- _What is needed_: When you transcribe the data below, reproduce every line exactly and leave each picture out.

- _Dataset section_:
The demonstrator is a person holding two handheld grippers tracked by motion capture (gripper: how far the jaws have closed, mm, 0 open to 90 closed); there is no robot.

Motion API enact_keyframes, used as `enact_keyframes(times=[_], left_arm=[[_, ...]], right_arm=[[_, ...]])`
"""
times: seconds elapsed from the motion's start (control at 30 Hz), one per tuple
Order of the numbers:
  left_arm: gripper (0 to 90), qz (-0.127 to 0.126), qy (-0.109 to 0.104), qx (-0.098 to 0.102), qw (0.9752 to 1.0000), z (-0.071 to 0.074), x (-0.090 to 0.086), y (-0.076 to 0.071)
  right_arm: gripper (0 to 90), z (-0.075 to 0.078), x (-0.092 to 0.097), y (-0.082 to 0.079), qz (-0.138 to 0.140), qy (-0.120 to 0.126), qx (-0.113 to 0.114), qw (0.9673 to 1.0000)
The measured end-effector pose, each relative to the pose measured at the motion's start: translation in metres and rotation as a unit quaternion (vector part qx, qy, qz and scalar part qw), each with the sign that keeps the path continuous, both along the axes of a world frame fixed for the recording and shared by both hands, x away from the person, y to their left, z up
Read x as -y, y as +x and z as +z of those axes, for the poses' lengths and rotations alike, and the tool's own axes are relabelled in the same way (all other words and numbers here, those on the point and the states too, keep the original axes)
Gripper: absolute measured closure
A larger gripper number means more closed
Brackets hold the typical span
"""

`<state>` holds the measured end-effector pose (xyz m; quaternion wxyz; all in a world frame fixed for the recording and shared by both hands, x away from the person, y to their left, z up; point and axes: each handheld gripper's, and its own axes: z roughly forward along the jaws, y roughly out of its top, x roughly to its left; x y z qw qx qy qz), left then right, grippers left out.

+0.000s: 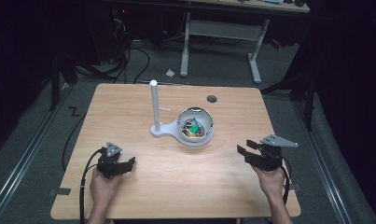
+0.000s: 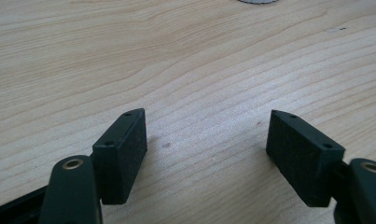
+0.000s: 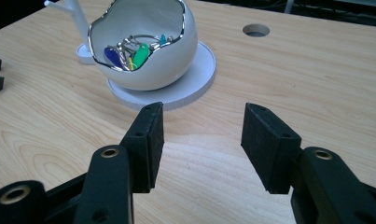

- _Task answer_:
The demonstrator is a person holding two handheld grippers tracked by motion capture (gripper: how far the jaws have closed, mm, 0 open to 90 closed); there is no robot.

Motion API enact_keyframes, used as `enact_keyframes(times=[_], left_arm=[[_, ...]], right_arm=[[_, ...]])`
"""
times: seconds elapsed from the motion's start (control at 30 Hz), one per tuple
Order of the numbers:
  left_arm: gripper (0 to 90), qz (-0.127 to 0.126), qy (-0.109 to 0.104), qx (-0.098 to 0.102), qw (0.9752 to 1.0000), z (-0.071 to 0.074), x (-0.090 to 0.086), y (-0.076 to 0.071)
  right_arm: gripper (0 to 90), z (-0.075 to 0.078), x (-0.092 to 0.097), y (-0.082 to 0.079), qz (-0.138 to 0.140), qy (-0.120 to 0.126), qx (-0.113 to 0.114), qw (0.9673 to 1.0000)
The measured end-effector pose, each relative to the pose measured at the motion's start: translation in metres and rotation as a unit quaternion (vector part qx, qy, qz and scalar part qw), each with the sign that keeps the path continuous, both along the axes of a world frame fixed for the recording and shared by both hands, x away from the person, y to their left, z up
Read x as -y, y as +x and z as +z of those axes, for the poses' lengths and rotations alike, and the tool's own axes are relabelled in the same way (all other words and numbers here, those on the point and the states too, keep the original axes)
Gripper: absolute measured closure
A larger gripper number means more closed
Brackets hold the typical span
"""

`<state>` holds the measured end-effector pose (xyz m; quaternion wxyz; all in a world frame fixed for the recording and shared by both hands, x away from the person, y to their left, z up; point and axes: each handheld gripper's, and its own axes: z roughly forward along the jaws, y roughly out of its top, x roughly to its left; x y z qw qx qy qz), left then right, grippers left out.

+0.000s: 
+0.000s: 
+0.000s: 

This output is complete, so the exercise is closed.